# Exercise aim:
Each entry must be restated word for word.

# Dataset records:
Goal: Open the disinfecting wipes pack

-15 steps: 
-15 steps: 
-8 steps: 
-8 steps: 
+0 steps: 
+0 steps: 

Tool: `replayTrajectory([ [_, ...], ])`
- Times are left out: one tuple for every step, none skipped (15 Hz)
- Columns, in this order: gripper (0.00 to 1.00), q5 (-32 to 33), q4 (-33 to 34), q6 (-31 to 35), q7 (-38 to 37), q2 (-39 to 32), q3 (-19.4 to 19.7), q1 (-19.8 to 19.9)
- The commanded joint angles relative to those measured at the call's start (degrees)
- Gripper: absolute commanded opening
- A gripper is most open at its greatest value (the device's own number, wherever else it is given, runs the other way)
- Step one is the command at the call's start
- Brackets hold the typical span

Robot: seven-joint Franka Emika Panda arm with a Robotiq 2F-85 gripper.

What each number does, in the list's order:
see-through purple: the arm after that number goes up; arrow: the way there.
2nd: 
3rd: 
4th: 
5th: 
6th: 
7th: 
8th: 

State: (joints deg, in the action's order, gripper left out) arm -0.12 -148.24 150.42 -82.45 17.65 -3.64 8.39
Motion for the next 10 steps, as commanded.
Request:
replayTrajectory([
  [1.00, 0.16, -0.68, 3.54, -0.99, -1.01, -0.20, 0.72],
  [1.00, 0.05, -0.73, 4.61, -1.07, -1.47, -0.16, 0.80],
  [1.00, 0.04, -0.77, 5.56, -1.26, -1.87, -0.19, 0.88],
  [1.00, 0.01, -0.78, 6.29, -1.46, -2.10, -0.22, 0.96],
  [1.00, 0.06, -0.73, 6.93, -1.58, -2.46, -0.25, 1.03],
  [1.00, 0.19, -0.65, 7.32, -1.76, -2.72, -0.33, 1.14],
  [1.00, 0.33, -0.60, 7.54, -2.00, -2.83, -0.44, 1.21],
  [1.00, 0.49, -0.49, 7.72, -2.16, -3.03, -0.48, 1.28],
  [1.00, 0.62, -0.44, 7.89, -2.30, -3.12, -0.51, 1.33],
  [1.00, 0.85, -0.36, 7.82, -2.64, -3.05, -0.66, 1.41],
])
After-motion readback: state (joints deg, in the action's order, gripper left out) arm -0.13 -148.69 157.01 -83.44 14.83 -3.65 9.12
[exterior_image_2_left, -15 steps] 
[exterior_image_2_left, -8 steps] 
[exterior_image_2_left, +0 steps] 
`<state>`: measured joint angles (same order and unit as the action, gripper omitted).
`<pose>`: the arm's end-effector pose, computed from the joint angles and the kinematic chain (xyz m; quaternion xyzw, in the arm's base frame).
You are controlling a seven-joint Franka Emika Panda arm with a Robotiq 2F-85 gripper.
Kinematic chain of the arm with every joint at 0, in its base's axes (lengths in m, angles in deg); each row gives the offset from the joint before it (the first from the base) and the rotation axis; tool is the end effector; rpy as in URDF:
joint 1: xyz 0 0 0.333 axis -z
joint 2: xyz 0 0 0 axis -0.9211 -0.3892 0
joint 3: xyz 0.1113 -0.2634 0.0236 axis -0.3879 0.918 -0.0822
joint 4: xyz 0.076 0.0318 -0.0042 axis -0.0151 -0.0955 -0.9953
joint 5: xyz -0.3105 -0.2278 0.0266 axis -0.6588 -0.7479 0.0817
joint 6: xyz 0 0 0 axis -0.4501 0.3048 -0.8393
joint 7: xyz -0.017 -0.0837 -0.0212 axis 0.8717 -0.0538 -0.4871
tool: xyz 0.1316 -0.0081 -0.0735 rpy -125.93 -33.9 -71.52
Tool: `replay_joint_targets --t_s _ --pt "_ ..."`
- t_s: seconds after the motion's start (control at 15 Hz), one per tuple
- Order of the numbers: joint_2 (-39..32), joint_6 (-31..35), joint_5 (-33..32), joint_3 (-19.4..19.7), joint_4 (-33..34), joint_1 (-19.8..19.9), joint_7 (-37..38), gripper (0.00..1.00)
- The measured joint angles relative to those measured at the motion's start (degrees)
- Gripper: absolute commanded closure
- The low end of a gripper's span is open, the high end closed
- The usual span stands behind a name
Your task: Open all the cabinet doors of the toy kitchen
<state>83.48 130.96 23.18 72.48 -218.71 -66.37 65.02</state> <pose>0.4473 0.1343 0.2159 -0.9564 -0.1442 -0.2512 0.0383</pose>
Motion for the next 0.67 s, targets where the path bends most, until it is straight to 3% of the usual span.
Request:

# Finished task:
Goal: Open the disinfecting wipes pack

-15 steps: 
-15 steps: 
-8 steps: 
-8 steps: 
+0 steps: 
+0 steps: 

Tool: `replayTrajectory([ [_, ...], ])`
- Times are left out: one tuple for every step, none skipped (15 Hz)
- Columns, in this order: gripper (0.00 to 1.00), q5 (-32 to 33), q4 (-33 to 34), q6 (-31 to 35), q7 (-38 to 37), q2 (-39 to 32), q3 (-19.4 to 19.7), q1 (-19.8 to 19.9)
- The commanded joint angles relative to those measured at the call's start (degrees)
- Gripper: absolute commanded opening
- A gripper is most open at its greatest value (the device's own number, wherever else it is given, runs the other way)
- Step one is the command at the call's start
- Brackets hold the typical span

Robot: seven-joint Franka Emika Panda arm with a Robotiq 2F-85 gripper.

What each number does, in the list's order:
see-through purple: the arm after that number goes up; arrow: the way there.
2nd: 
3rd: 
4th: 
5th: 
6th: 
7th: 
8th: 

State: (joints deg, in the action's order, gripper left out) arm -0.12 -148.24 150.42 -82.45 17.65 -3.64 8.39
Motion for the next 10 steps, as commanded.
Request:
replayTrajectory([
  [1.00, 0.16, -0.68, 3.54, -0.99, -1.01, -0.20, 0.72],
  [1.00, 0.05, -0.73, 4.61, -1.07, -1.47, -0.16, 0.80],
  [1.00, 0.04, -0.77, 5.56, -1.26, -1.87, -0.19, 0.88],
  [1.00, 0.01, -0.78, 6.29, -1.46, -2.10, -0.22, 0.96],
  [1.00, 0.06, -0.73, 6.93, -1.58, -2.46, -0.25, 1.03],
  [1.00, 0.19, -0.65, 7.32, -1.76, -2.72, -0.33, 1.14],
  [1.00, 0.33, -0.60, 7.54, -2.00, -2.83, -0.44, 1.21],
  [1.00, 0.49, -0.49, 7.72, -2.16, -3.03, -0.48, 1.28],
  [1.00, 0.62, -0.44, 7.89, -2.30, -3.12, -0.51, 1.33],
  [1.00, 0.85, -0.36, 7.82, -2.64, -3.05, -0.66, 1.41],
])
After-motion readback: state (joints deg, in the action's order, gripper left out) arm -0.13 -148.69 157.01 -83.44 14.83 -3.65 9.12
[exterior_image_2_left, -15 steps] 
[exterior_image_2_left, -8 steps] 
[exterior_image_2_left, +0 steps] 
`<state>`: measured joint angles (same order and unit as the action, gripper omitted).
`<pose>`: the arm's end-effector pose, computed from the joint angles and the kinematic chain (xyz m; quaternion xyzw, in the arm's base frame).
You are controlling a seven-joint Franka Emika Panda arm with a Robotiq 2F-85 gripper.
Kinematic chain of the arm with every joint at 0, in its base's axes (lengths in m, angles in deg); each row gives the offset from the joint before it (the first from the base) and the rotation axis; tool is the end effector; rpy as in URDF:
joint 1: xyz 0 0 0.333 axis -z
joint 2: xyz 0 0 0 axis -0.9211 -0.3892 0
joint 3: xyz 0.1113 -0.2634 0.0236 axis -0.3879 0.918 -0.0822
joint 4: xyz 0.076 0.0318 -0.0042 axis -0.0151 -0.0955 -0.9953
joint 5: xyz -0.3105 -0.2278 0.0266 axis -0.6588 -0.7479 0.0817
joint 6: xyz 0 0 0 axis -0.4501 0.3048 -0.8393
joint 7: xyz -0.017 -0.0837 -0.0212 axis 0.8717 -0.0538 -0.4871
tool: xyz 0.1316 -0.0081 -0.0735 rpy -125.93 -33.9 -71.52
Tool: `replay_joint_targets --t_s _ --pt "_ ..."`
- t_s: seconds after the motion's start (control at 15 Hz), one per tuple
- Order of the numbers: joint_2 (-39..32), joint_6 (-31..35), joint_5 (-33..32), joint_3 (-19.4..19.7), joint_4 (-33..34), joint_1 (-19.8..19.9), joint_7 (-37..38), gripper (0.00..1.00)
- The measured joint angles relative to those measured at the motion's start (degrees)
- Gripper: absolute commanded closure
- The low end of a gripper's span is open, the high end closed
- The usual span stands behind a name
Your task: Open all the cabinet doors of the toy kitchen
<state>83.48 130.96 23.18 72.48 -218.71 -66.37 65.02</state> <pose>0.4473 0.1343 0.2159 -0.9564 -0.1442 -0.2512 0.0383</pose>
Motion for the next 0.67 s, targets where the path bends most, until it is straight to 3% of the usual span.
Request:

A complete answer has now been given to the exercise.